# Assigned task
Please write the following entries out once more, exactly.

# Records excerpted from a collection
* * * * * * *

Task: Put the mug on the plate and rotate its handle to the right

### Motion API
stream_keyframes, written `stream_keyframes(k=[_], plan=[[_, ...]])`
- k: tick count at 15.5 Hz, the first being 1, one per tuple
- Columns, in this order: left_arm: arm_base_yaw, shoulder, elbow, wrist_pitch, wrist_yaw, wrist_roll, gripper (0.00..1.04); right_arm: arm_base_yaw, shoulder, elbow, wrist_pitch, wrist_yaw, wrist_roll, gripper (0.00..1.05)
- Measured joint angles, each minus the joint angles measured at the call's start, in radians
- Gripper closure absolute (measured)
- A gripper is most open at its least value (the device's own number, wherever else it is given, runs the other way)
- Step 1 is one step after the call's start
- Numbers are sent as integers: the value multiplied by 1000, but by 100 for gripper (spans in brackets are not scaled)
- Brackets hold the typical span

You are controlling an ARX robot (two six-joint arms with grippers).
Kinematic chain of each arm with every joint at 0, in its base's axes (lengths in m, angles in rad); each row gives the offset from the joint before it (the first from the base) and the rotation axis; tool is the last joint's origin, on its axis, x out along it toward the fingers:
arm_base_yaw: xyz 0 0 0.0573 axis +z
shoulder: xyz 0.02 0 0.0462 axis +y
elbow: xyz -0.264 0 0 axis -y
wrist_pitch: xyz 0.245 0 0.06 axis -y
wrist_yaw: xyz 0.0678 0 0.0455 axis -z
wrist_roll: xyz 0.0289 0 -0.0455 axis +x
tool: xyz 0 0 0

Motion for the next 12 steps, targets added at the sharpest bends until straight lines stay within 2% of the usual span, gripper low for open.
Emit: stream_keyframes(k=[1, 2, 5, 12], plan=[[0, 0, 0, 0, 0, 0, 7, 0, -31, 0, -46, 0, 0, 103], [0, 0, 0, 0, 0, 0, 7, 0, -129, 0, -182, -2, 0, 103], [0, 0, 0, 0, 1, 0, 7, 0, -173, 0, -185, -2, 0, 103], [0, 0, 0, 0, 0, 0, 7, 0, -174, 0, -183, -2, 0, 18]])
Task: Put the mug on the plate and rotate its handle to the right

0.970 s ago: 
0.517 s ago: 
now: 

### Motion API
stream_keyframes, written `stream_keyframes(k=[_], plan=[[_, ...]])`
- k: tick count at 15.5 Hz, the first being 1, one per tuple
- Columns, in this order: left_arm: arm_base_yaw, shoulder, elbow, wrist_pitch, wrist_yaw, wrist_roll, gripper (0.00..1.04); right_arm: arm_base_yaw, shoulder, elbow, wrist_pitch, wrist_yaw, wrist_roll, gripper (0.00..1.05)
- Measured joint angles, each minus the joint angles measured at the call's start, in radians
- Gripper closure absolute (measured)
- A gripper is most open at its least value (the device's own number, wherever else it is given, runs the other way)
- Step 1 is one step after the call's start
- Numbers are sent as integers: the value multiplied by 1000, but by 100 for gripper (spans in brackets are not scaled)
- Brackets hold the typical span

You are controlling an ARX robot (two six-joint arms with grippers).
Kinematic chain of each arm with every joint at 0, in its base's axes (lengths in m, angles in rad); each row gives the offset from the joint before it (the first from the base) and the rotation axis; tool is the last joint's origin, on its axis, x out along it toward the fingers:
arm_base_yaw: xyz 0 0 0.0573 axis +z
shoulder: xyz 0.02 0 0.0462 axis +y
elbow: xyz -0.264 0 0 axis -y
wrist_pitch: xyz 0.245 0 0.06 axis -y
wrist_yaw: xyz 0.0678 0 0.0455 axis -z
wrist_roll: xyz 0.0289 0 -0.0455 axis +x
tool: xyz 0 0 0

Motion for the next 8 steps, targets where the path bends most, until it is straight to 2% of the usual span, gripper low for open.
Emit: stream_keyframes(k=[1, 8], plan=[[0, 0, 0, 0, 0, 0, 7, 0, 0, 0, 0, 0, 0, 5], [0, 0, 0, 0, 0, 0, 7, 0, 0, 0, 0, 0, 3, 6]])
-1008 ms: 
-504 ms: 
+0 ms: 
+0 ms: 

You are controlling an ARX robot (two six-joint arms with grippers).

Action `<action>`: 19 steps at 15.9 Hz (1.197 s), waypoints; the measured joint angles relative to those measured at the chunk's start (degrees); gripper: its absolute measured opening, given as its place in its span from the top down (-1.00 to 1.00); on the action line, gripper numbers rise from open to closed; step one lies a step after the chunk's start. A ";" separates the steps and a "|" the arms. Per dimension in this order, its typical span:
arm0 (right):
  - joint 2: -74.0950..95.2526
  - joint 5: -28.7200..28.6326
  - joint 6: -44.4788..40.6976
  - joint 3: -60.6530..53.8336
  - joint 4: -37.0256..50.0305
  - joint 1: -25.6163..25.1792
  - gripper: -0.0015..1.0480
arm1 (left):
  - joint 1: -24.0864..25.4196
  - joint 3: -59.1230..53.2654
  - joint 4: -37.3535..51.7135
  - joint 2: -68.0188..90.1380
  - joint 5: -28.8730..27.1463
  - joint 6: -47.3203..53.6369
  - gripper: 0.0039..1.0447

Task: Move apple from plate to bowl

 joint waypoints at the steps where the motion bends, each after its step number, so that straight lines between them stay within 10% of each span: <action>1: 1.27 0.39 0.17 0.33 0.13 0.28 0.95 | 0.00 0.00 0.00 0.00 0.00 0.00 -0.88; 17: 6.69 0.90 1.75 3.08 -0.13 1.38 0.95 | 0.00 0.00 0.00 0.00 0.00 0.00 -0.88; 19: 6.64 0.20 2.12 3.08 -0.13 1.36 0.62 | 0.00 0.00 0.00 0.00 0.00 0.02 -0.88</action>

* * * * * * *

# Response to the task
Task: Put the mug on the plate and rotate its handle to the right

### Motion API
stream_keyframes, written `stream_keyframes(k=[_], plan=[[_, ...]])`
- k: tick count at 15.5 Hz, the first being 1, one per tuple
- Columns, in this order: left_arm: arm_base_yaw, shoulder, elbow, wrist_pitch, wrist_yaw, wrist_roll, gripper (0.00..1.04); right_arm: arm_base_yaw, shoulder, elbow, wrist_pitch, wrist_yaw, wrist_roll, gripper (0.00..1.05)
- Measured joint angles, each minus the joint angles measured at the call's start, in radians
- Gripper closure absolute (measured)
- A gripper is most open at its least value (the device's own number, wherever else it is given, runs the other way)
- Step 1 is one step after the call's start
- Numbers are sent as integers: the value multiplied by 1000, but by 100 for gripper (spans in brackets are not scaled)
- Brackets hold the typical span

You are controlling an ARX robot (two six-joint arms with grippers).
Kinematic chain of each arm with every joint at 0, in its base's axes (lengths in m, angles in rad); each row gives the offset from the joint before it (the first from the base) and the rotation axis; tool is the last joint's origin, on its axis, x out along it toward the fingers:
arm_base_yaw: xyz 0 0 0.0573 axis +z
shoulder: xyz 0.02 0 0.0462 axis +y
elbow: xyz -0.264 0 0 axis -y
wrist_pitch: xyz 0.245 0 0.06 axis -y
wrist_yaw: xyz 0.0678 0 0.0455 axis -z
wrist_roll: xyz 0.0289 0 -0.0455 axis +x
tool: xyz 0 0 0

Motion for the next 12 steps, targets added at the sharpest bends until straight lines stay within 2% of the usual span, gripper low for open.
Emit: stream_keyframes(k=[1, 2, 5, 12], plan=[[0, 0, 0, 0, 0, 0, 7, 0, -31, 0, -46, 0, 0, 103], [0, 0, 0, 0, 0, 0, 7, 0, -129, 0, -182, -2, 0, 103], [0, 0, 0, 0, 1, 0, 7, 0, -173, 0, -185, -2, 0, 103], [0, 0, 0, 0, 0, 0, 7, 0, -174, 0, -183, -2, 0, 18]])
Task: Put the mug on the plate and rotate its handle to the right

0.970 s ago: 
0.517 s ago: 
now: 

### Motion API
stream_keyframes, written `stream_keyframes(k=[_], plan=[[_, ...]])`
- k: tick count at 15.5 Hz, the first being 1, one per tuple
- Columns, in this order: left_arm: arm_base_yaw, shoulder, elbow, wrist_pitch, wrist_yaw, wrist_roll, gripper (0.00..1.04); right_arm: arm_base_yaw, shoulder, elbow, wrist_pitch, wrist_yaw, wrist_roll, gripper (0.00..1.05)
- Measured joint angles, each minus the joint angles measured at the call's start, in radians
- Gripper closure absolute (measured)
- A gripper is most open at its least value (the device's own number, wherever else it is given, runs the other way)
- Step 1 is one step after the call's start
- Numbers are sent as integers: the value multiplied by 1000, but by 100 for gripper (spans in brackets are not scaled)
- Brackets hold the typical span

You are controlling an ARX robot (two six-joint arms with grippers).
Kinematic chain of each arm with every joint at 0, in its base's axes (lengths in m, angles in rad); each row gives the offset from the joint before it (the first from the base) and the rotation axis; tool is the last joint's origin, on its axis, x out along it toward the fingers:
arm_base_yaw: xyz 0 0 0.0573 axis +z
shoulder: xyz 0.02 0 0.0462 axis +y
elbow: xyz -0.264 0 0 axis -y
wrist_pitch: xyz 0.245 0 0.06 axis -y
wrist_yaw: xyz 0.0678 0 0.0455 axis -z
wrist_roll: xyz 0.0289 0 -0.0455 axis +x
tool: xyz 0 0 0

Motion for the next 8 steps, targets where the path bends most, until it is straight to 2% of the usual span, gripper low for open.
Emit: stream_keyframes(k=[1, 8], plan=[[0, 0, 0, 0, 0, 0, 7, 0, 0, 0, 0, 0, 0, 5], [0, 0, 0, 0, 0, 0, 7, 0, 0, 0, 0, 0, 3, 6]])
-1008 ms: 
-504 ms: 
+0 ms: 
+0 ms: 

You are controlling an ARX robot (two six-joint arms with grippers).

Action `<action>`: 19 steps at 15.9 Hz (1.197 s), waypoints; the measured joint angles relative to those measured at the chunk's start (degrees); gripper: its absolute measured opening, given as its place in its span from the top down (-1.00 to 1.00); on the action line, gripper numbers rise from open to closed; step one lies a step after the chunk's start. A ";" separates the steps and a "|" the arms. Per dimension in this order, its typical span:
arm0 (right):
  - joint 2: -74.0950..95.2526
  - joint 5: -28.7200..28.6326
  - joint 6: -44.4788..40.6976
  - joint 3: -60.6530..53.8336
  - joint 4: -37.0256..50.0305
  - joint 1: -25.6163..25.1792
  - gripper: -0.0015..1.0480
arm1 (left):
  - joint 1: -24.0864..25.4196
  - joint 3: -59.1230..53.2654
  - joint 4: -37.3535..51.7135
  - joint 2: -68.0188..90.1380
  - joint 5: -28.8730..27.1463
  - joint 6: -47.3203..53.6369
  - gripper: 0.0039..1.0447

Task: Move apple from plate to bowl

 joint waypoints at the steps where the motion bends, each after its step number, so that straight lines between them stay within 10% of each span: <action>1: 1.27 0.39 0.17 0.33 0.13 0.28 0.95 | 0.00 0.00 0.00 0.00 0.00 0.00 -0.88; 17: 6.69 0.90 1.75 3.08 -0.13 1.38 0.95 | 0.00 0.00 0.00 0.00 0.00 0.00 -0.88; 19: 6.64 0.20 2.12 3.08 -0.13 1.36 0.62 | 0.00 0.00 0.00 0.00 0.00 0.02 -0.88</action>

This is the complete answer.